De acordo com o estudo, o fim da desoneração dos agrotóxicos não deixaria o agronegócio menos competitivo no mercado global, “tendo em vista que poucos países no mundo têm abundância em todos fatores de produção exigidos na agricultura como o Brasil: terras agricultáveis, clima capaz de proporcionar safras com previsão de colheita no ano todo, e até mesmo mão-de-obra disponível e elevada mecanização no campo”.
Os pesquisadores acrescentam que não há justificativas para a manutenção da política de incentivos para os agrotóxicos. “Subsidiar um setor já bastante competitivo como o agronegócio brasileiro significa, em última instancia, apenas proporcionar incrementos na margem de lucro desse setor exportador. Em verdade, o fim da subvenção aos agrotóxicos não tornaria nossos produtos menos competitivos no mercado internacional, pelo contrário, funcionaria como espécie de blindagem a possíveis barreiras não tarifárias ao agronegócio brasileiro e abriria mercados a consumidores mais conscientes do ponto de vista da saúde e ambiente”, afirmam.

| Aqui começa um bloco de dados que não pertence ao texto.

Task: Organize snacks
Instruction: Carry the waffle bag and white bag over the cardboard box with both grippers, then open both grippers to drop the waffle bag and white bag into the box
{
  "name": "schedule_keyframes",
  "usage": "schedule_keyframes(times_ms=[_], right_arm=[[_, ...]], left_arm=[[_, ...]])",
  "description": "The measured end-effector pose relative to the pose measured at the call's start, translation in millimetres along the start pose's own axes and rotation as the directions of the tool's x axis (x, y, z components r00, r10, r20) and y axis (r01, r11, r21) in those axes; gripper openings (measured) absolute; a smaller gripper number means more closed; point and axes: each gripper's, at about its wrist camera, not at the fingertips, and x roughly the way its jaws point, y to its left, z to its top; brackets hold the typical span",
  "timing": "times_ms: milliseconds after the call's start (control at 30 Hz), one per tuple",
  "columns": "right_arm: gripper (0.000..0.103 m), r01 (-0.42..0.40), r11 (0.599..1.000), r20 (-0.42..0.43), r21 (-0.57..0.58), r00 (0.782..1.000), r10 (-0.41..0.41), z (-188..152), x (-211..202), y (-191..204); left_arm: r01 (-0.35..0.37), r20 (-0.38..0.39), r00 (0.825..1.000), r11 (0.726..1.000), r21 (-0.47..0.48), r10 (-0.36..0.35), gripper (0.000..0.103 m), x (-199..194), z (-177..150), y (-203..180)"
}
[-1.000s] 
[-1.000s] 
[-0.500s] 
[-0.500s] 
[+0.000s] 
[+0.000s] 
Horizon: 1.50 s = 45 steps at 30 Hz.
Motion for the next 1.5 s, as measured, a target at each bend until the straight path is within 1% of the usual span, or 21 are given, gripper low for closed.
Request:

O relatório lembra que diversos países – Canadá, Noruega, Suécia, Bélgica, Dinamarca, França, Itália, Holanda – taxam agrotóxicos de acordo com o risco do produto, “No Brasil, os impostos parecem trabalhar de forma contrária ao princípio básico de regulação baseado no poluidor pagador. Aqui, incentivamos tecnologias perigosas e ambientalmente insustentáveis, ao mesmo tempo em que criamos barreiras econômicas para a adoção de uma agricultura de base mais ecológica e saudável”, criticam para concluir que “uma política de incentivos fiscais a agrotóxicos é injustificável e insustentável”.